◆不透明な株式市場で「配当」の魅力
不安定な株式市場が続いている中で、成長資産としての株式に投資しつつ、価格の変動率や下落率を少し抑えたいと考えた時に手掛かりになるのが「割安」や「配当利回り」という指標だ。静銀ティーエム証券の売れ筋にランクインしている「配当」に着目したファンドは、2025年の難しい相場の中でも優れたパフォーマンスを残している。
「ダイワ好配当日本株投信(愛称:季節点描)」は、国内株式を投資対象とし、予想配当利回りが高いと判断される銘柄を中心に、成長性、企業のファンダメンタルズ、株価の割安性等に着目し、投資銘柄を選定してポートフォリオを組んでいる。5月末時点でポートフォリオの予想配当利回りは3.70%となっており、日経平均株価の2.20%と比較して高い利回りを確保している。年初からの基準価額(分配金込み)は4月に前年末比でマイナス15%程度に落ち込んだものの、5月末には前年末水準を回復している。

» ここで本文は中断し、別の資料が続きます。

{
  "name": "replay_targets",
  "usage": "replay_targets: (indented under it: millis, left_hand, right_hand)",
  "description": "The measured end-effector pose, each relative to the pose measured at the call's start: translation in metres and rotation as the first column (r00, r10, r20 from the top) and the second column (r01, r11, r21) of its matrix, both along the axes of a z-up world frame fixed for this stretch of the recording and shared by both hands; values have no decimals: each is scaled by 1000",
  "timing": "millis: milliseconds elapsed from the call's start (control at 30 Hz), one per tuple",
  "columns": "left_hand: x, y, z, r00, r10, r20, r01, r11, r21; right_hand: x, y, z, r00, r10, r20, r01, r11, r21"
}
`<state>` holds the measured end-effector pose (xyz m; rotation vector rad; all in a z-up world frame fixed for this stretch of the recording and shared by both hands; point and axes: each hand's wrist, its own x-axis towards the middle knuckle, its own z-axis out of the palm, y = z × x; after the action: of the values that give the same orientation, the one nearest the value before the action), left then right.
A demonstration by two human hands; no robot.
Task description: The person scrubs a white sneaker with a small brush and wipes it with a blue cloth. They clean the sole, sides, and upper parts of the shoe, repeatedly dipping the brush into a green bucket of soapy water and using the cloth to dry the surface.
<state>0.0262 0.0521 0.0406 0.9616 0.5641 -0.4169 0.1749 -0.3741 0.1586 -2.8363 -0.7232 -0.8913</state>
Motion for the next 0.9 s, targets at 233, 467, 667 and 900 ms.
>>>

「東京海上・世界モノポリー戦略株式ファンド(毎月決算型)」は、生活に必要不可欠なモノやサービスを提供する企業で、一定の国・地域で独占的に事業を展開する企業の中から、相対的に高い配当利回りのある銘柄群に投資している。2025年5月末時点で総合電力・送配電銘柄を約45%組み入れるなど、トランプ関税等で景気の先行きが不透明になっても収益への影響が小さい企業が多く組み入れられている。ポートフォリオの実績配当利回りは3.95%。年初からの基準価額(分配金込み)も堅調に推移し、5月末時点では前年末比プラス3.9%となり、6月に入ってプラス5%を超えてきた。

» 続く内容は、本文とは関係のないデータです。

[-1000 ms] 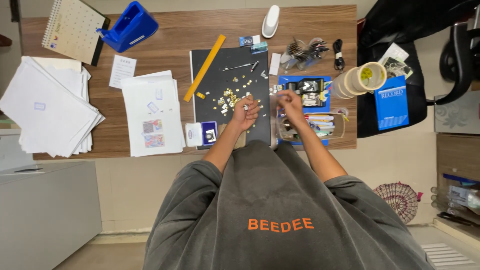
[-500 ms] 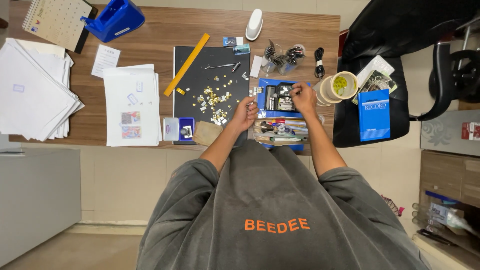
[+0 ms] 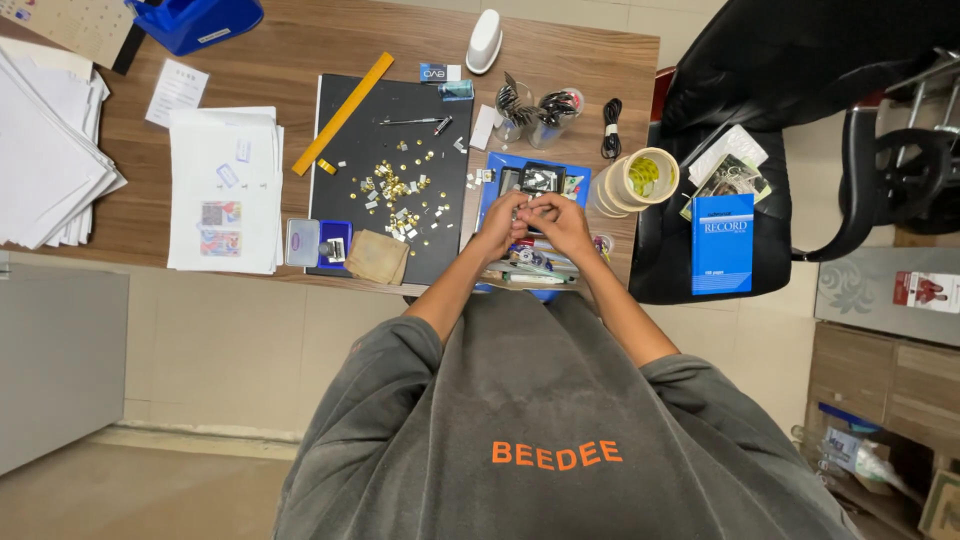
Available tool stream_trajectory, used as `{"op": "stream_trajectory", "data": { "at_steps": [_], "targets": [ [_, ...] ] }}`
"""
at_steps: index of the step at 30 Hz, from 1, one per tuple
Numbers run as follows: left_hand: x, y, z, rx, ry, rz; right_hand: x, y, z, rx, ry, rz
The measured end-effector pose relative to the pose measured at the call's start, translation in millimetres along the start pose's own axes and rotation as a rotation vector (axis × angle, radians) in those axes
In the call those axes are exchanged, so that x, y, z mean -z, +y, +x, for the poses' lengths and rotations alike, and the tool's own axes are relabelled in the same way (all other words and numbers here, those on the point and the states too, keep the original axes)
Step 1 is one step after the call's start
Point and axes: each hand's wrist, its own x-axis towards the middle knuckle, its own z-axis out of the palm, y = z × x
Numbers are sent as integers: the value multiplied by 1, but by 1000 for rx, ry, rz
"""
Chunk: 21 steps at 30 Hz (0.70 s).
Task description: The person sits at a desk and assembles small electronic components by hand. They pick up small metallic parts and wires from a pile on a black mat and connect them together, occasionally placing the assembled pieces into a blue organizer box.
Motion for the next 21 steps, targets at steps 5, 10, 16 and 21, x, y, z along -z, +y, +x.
{"op": "stream_trajectory", "data": {
  "at_steps": [5, 10, 16, 21],
  "targets": [
    [-4, -12, 1, -14, 10, 61, 8, -4, -2, -223, 13, 197],
    [3, -14, 14, -49, 10, 112, 9, 12, 9, -271, -46, 253],
    [-1, -10, 30, -90, 17, 254, 17, 18, 25, -197, -67, 220],
    [-8, -5, 44, -173, 45, 513, 25, 50, 45, -222, -14, 300]
  ]
}}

「フランクリン・テンプルトン・アメリカ高配当株ファンド(毎月分配型)」は、主として米国の株式、MLP(エネルギー事業を主な収益源とする共同投資事業形態)、リートへの投資を行い、株式は配当利回りの高い銘柄を選んでいる。2025年5月末時点の予想配当利回りは3.4%。米国株式市場の下落に連れて年初来の基準価額(分配金込み)は一時マイナス20%にまで落ち込んだものの、6月には前年末比マイナス10%の水準にまで戻った。